В 1130 г., когда «Философия» Гильома вышла в свет, нетрудно было найти в столь, на первый взгляд, бескомпромиссном поиске причинно-следственных, логических связей безбожный материализм (и, как мы увидим позднее, его нашли). Однако мыслители шартрского круга (назовем его так для удобства) искали такого знания о человеке, мире и, что еще важнее, Боге, такой sapientia, которая не могла обойтись ни без иносказания и символизма, ни без ведущей душу в горние выси анагогии, ни без интуиции. Здесь знали об интеллектуальных новинках, прежде всего переводах, читали «Пантехни» Константина Африканского, «Исагога» Иоанникия, «Большое введение в астрологию» Альбумазара[232]
. Пути научной коммуникации были неплохо налажены, о чем свидетельствуют и сохранившиеся рукописи, и переписка, и посвящения переводов и сочинений. Шартрская школа – на самом деле в большой степени круг ценителей текстов, живших и преподававших в разных городах и странах, отнюдь не обязательно друзей, не говоря уже о каком-то институциональном единстве. Но за кругом текстов возникал и круг интересов, стиль мышления, определенный набор мыслительных практик, который никак не исчерпывается рецепцией древних или новых, но чужих текстов. Объединить все эти мыслительные практики, языческие авторитеты и христианскую догму, мудрость и красноречие могло лишь искусство слова. Над этим удивительным культурным процессом мне бы и хотелось понаблюдать, основываясь на прозаических и поэтических текстах крупнейших мыслителей шартрского круга: Теодориха Шартрского, Гильома Коншского, Бернарда Сильвестра.Один из идеалов науки XII в., союз Меркурия и Филологии, знакомый тогда всем со школьной скамьи по знаменитой сатире Марциана Капеллы[233]
, представляет собой тоже поэтическую метафору «согласия наук», concordantia artium.
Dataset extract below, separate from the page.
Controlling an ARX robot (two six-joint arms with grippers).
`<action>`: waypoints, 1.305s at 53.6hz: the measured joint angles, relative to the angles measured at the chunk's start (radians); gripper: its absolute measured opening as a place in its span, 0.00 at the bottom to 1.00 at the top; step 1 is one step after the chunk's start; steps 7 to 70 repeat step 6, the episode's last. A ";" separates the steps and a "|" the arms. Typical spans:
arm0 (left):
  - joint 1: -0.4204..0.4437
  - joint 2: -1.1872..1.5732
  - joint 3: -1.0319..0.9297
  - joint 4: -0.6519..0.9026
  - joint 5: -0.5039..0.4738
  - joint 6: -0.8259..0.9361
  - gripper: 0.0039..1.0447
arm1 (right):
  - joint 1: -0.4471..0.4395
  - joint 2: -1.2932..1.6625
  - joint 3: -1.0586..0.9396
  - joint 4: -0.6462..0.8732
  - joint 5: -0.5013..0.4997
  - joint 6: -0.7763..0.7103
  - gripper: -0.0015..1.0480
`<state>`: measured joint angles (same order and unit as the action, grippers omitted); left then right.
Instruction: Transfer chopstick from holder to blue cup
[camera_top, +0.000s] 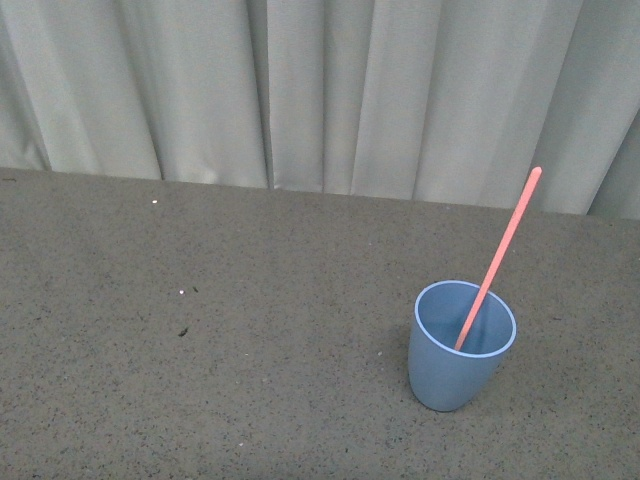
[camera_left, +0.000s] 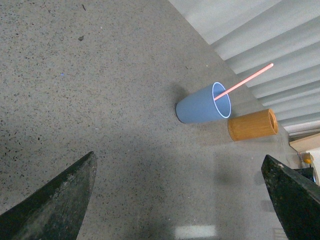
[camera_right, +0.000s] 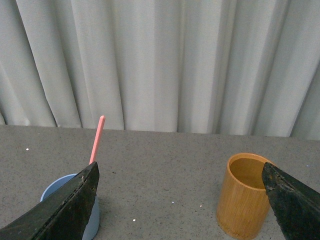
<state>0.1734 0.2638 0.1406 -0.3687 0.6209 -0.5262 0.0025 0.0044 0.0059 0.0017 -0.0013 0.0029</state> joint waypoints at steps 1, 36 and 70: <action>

Но метафоры, по верному выражению Пьера Адо, «не невинны»[234]. Как много брак бога Меркурия («разума», «логоса») и смертной девушки Филологии («любви к разуму», дочери Фронесис) значит для понимания интеллектуальной атмосферы Ренессанса XII столетия! Ведь этот брак можно было понимать и как человеческую душу, высшая, божественная часть которой становится спасительной для низшей[235]. И тогда речь – о главном для христианина.Представляя читателю «Семикнижие», свою школьную антологию авторитетных древних текстов по семи свободным искусствам, Теодорих Шартрский, канцлер Шартрского собора и знаменитый на всю Европу магистр, писал об этом браке: «И греческие, и римские поэты свидетельствуют, что Филология вышла замуж за Меркурия благодаря стараниям Гименея, в полном согласии Аполлона с музами и при участии семи искусств, без которых такое дело, наверное, вовсе нельзя было бы провести. И верно. У философии два помощника – разумение и его выражение: разумение просвещается квадривиумом, а изящное, разумное, украшенное его выражение – тривиумом. Отсюда явствует, что мое семикнижие всей философии – единственное в своем роде пособие. Ведь философия есть любовь к мудрости, мудрость – полноценное познание истины сущего, которого не достичь иначе, как возлюбив его. Нет мудреца, если он – не философ»[236]
. Не дадим себя обмануть: перед нами не просто самореклама и не литературное упражнение. Большинство великих философских текстов XII в. написаны именно таким слогом, который в сравнении с суховатой строгостью классической схоластики следующих двух столетий хочется назвать просто-напросто литературным[237]. Я ни в коем случае не имею в виду, что изящная словесность чужда натурфилософам-схоластам XIII в., что Фома Аквинский писал плохие гимны или что поэты Сицилийской школы, Нового сладостного стиля (включая Данте), Анри д’Андели или Жан де Мен чужды философии. Изменился скорее эпистемологический статус поэзии и литературной фабулы, древнего, дохристианского мифа, их право на участие в построении христианского космоса средствами ищущего разума, ученого письма или школьной лекции. Читателю «Суммы теологии», в том числе русскому, вряд ли придет в голову искать в ней виртуозную словесную игру, хотя перевод А.В. Апполонова отлично передает стиль Аквината[238]. Не будет ее и в трудах Роджера Бэкона и Альберта Великого. Но космология и философия предшествующего столетия без учета этой виртуозности просто необъяснимы: для читателя того времени при восприятии текста «возникал некий ласкающий слух рисунок»[239].